[Material provided]

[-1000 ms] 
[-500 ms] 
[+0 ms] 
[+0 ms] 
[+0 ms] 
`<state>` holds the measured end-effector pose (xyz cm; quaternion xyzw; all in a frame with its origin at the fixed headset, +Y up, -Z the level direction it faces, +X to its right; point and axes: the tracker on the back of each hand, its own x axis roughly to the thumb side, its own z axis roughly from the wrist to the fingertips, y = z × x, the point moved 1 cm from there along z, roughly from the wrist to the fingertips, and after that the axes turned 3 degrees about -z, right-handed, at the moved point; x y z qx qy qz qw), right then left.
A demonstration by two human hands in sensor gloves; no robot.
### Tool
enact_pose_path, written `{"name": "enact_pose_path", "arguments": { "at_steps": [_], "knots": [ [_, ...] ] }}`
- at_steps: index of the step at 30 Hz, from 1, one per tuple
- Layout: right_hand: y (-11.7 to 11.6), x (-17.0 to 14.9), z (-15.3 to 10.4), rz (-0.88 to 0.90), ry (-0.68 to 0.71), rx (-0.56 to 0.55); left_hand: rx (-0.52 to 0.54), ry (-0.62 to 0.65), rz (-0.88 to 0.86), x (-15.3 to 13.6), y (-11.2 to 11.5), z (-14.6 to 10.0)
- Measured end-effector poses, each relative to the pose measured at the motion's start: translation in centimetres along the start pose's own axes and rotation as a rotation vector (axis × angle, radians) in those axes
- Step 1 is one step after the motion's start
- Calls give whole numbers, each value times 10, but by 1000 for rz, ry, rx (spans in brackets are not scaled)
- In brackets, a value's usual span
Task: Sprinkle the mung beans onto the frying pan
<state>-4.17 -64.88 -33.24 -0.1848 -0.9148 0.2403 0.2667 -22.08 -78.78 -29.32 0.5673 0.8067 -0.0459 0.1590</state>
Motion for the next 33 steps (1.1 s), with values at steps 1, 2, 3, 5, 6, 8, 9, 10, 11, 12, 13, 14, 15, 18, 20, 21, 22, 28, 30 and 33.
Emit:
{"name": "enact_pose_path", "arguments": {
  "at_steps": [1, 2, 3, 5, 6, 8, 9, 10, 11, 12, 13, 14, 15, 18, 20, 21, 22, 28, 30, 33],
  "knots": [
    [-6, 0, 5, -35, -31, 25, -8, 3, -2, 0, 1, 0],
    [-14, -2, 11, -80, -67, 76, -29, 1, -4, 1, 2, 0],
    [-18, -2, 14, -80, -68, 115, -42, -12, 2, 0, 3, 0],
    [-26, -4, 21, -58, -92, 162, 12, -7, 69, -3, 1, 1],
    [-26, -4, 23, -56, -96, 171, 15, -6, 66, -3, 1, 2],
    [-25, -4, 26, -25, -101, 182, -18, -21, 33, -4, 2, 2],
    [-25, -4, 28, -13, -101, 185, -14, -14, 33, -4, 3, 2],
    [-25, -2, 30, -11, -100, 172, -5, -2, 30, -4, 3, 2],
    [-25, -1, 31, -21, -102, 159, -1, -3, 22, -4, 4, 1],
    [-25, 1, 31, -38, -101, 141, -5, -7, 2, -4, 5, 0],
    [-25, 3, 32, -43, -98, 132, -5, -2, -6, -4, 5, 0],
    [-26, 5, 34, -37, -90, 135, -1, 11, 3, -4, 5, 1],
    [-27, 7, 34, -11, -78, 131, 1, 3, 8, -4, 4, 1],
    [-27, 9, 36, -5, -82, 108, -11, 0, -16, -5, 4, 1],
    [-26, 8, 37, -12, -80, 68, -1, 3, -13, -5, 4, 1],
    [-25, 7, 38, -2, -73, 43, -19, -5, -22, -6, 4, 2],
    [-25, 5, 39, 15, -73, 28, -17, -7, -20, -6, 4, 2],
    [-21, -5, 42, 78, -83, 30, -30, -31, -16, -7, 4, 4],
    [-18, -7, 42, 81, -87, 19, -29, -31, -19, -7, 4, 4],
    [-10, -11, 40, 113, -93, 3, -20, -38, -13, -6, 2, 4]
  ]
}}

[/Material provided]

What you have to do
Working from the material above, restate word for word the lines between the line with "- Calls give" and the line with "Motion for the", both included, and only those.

Task response
- Calls give whole numbers, each value times 10, but by 1000 for rz, ry, rx (spans in brackets are not scaled)
- In brackets, a value's usual span
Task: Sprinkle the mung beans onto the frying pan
<state>-4.17 -64.88 -33.24 -0.1848 -0.9148 0.2403 0.2667 -22.08 -78.78 -29.32 0.5673 0.8067 -0.0459 0.1590</state>
Motion for the next 33 steps (1.1 s), with values at steps 1, 2, 3, 5, 6, 8, 9, 10, 11, 12, 13, 14, 15, 18, 20, 21, 22, 28, 30 and 33.

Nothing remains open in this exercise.